Collagen mimetic peptides that alone formed two-dimensional nanoscale discs driven by hydrophobic interactions were shown in electron microscopy studies to also co-assemble with natural fibrous proteins to produce discs-on-a-string (DoS) nanostructures. In most cases, peptide discs also facilitated bundling of the protein fibers. This provides insight into how synthetic and natural proteins may be combined to develop multicomponent, multi-dimensional architectures at the nanoscale.

Morphological diversity and polymorphism of self-assembling collagen peptides controlled by length of hydrophobic domains.

Synthetic collagen mimetic peptides are used to probe the role of hydrophobic forces in mediating protein self-assembly. Higher order association is an integral property of natural collagens, which assemble into fibers and meshes that comprise the extracellular matrix of connective tissues. The unique triple-helix fold fully exposes two-thirds of positions in the protein to solvent, providing ample opportunities for engineering interaction sites. Inclusion of just a few hydrophobic groups in a minimal peptide promotes a rich variety of self-assembly behaviors, resulting in hundred-nanometer to micron size nanodiscs and nanofibers. Morphology depends primarily on the length of hydrophobic domains. Peptide discs contain lipophilic domains capable of sequestering small hydrophobic dyes. Combining multiple peptide types result in composite structures of discs and fibers ranging from stars to plates-on-a-string. These systems provide valuable tools to shed insight into the fundamental principles underlying hydrophobicity-driven higher order protein association that will facilitate the design of self-assembling systems in biomaterials and nanomedical applications.

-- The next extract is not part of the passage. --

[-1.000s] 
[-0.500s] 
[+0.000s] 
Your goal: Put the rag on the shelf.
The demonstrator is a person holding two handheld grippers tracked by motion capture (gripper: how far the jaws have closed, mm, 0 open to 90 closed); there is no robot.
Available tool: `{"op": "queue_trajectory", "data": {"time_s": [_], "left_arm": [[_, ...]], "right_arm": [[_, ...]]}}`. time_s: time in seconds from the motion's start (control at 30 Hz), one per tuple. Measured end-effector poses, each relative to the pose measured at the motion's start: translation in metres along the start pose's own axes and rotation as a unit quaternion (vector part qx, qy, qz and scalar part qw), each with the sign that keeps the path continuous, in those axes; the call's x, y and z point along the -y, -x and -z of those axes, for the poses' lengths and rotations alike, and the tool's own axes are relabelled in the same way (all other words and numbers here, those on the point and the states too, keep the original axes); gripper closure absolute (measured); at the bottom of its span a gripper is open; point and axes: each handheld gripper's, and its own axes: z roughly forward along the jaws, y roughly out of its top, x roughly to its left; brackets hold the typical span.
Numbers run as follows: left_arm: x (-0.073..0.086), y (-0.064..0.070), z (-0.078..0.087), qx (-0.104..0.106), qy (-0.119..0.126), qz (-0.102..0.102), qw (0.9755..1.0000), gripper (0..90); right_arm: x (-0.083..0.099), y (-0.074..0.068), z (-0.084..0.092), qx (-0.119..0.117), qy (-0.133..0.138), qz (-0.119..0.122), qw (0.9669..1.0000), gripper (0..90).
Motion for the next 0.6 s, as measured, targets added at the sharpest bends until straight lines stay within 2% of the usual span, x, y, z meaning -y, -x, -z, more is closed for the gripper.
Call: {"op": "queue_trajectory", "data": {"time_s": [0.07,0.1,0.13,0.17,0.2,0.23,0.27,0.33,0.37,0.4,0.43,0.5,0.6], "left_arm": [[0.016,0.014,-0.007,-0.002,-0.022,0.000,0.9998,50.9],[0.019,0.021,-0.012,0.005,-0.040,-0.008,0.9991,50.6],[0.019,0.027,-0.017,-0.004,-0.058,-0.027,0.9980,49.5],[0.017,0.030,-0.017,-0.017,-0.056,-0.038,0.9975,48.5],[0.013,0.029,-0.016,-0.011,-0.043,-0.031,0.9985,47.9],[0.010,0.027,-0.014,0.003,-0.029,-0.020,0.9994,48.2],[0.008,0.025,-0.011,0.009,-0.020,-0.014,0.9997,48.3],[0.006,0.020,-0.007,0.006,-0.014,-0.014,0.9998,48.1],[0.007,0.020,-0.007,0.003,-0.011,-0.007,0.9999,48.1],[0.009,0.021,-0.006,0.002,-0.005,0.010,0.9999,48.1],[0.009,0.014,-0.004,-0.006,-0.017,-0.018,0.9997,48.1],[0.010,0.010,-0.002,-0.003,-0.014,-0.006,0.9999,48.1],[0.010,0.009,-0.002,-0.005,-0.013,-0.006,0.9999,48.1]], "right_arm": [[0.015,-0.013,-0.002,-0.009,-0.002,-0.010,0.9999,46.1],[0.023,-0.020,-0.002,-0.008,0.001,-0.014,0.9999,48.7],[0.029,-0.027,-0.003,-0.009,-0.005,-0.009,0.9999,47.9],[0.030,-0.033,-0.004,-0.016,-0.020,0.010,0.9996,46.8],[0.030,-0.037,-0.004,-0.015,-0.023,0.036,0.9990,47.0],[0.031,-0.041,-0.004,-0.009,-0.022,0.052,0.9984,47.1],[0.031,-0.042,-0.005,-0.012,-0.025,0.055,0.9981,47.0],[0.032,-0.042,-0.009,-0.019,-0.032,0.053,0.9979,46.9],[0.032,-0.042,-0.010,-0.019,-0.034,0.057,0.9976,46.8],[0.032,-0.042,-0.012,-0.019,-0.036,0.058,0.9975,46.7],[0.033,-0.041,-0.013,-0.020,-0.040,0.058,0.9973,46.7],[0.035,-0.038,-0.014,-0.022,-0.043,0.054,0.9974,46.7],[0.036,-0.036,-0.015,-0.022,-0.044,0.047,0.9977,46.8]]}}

Self-assembly of left- and right-handed molecular screws.

Stereoselectivity is a hallmark of biomolecular processes from catalysis to self-assembly, which predominantly occur between homochiral species. However, both homochiral and heterochiral complexes of synthetic polypeptides have been observed where stereoselectivity hinges on details of intermolecular interactions. This raises the question whether general rules governing stereoselectivity exist. A geometric ridges-in-grooves model of interacting helices indicates that heterochiral associations should generally be favored in this class of structures. We tested this principle using a simplified molecular screw, a collagen peptide triple-helix composed of either l- or d-proline with a cyclic aliphatic side chain. Calculated stabilities of like- and opposite-handed triple-helical pairings indicated a preference for heterospecific associations. Mixing left- and right-handed helices drastically lowered solubility, resulting in micrometer-scale sheet-like assemblies that were one peptide-length thick as characterized with atomic force microscopy. X-ray scattering measurements of interhelical spacing in these sheets support a tight ridges-in-grooves packing of left- and right-handed triple helices.